My writing may be less sentimental than one expects about such a subject. While I do experience the great joy and sweetness of motherhood, it is also often a very frustrating, disappointing and unpleasant venture, and I will share the brutal honesty, as best I can, in my writing. There is also the matter of being a step-mother, which, with all its silly ideals and literary traps (read: evil step mother), its a very real, very painful and complex position to be in, and I will not paint it soft and pretty when I know full well its a work in cubism, sharp and unforgiving, much, if not most, of the time.

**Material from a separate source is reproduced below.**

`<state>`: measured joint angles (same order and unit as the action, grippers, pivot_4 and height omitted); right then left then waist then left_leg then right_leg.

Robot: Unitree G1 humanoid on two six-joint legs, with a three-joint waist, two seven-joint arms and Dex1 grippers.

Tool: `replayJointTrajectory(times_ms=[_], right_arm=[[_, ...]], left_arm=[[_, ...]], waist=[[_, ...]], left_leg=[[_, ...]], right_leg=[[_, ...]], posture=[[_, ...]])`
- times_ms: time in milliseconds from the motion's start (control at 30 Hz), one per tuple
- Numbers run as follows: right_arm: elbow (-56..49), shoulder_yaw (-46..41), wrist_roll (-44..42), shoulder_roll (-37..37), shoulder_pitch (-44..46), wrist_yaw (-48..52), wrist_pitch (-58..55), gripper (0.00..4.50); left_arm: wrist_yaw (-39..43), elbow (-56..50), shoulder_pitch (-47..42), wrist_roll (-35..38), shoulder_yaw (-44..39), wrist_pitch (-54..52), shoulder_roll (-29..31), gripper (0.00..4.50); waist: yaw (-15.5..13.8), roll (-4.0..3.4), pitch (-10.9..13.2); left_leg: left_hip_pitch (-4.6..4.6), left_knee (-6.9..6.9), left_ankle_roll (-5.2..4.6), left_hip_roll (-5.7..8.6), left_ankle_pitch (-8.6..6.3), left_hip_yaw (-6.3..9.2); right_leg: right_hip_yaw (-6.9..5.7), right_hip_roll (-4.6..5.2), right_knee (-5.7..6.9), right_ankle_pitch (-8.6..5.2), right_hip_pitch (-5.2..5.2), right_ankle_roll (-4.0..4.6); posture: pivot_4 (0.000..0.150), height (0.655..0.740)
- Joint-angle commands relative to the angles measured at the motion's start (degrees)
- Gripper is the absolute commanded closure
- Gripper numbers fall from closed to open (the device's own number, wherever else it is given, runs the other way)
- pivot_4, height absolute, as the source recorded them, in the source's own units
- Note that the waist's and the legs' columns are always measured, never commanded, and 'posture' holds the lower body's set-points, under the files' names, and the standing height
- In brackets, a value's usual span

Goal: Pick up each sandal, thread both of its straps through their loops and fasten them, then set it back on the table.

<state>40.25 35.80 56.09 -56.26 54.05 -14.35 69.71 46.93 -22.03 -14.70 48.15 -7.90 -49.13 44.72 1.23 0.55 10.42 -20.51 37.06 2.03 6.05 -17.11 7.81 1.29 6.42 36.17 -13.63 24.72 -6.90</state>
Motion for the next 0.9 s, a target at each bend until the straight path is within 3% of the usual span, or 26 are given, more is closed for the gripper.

In writing about motherhood, I must also write about my own mother, my relationship with her and the very sincere pain and struggle that comes with that. As you read you will learn just what I mean. And of course, my position as a ‘role model’ to other women, a guidance counselor of sorts, through my business. I will speak also of my sister, who is a mother in a very different way than I, and my childhood, which has shaped my approach to motherhood in general. Currently, in my quest to understand my role as a mother and step-mother, I read a lot of parenting books, and perhaps Ill share something on that as well. I hope that these works inspire, comfort, and excite you. I hope you find some peace in the beauty and some comfort in the very familiar pain. Please feel free to comment, ask questions and make suggestions, I welcome and appreciate your feedback. You can participate in the project, share in the challenge by doing your own daily/weekly reflections and sharing them on the forum below. I pray this is a beneficial journey for all of us.
Thank you, as always, for listening.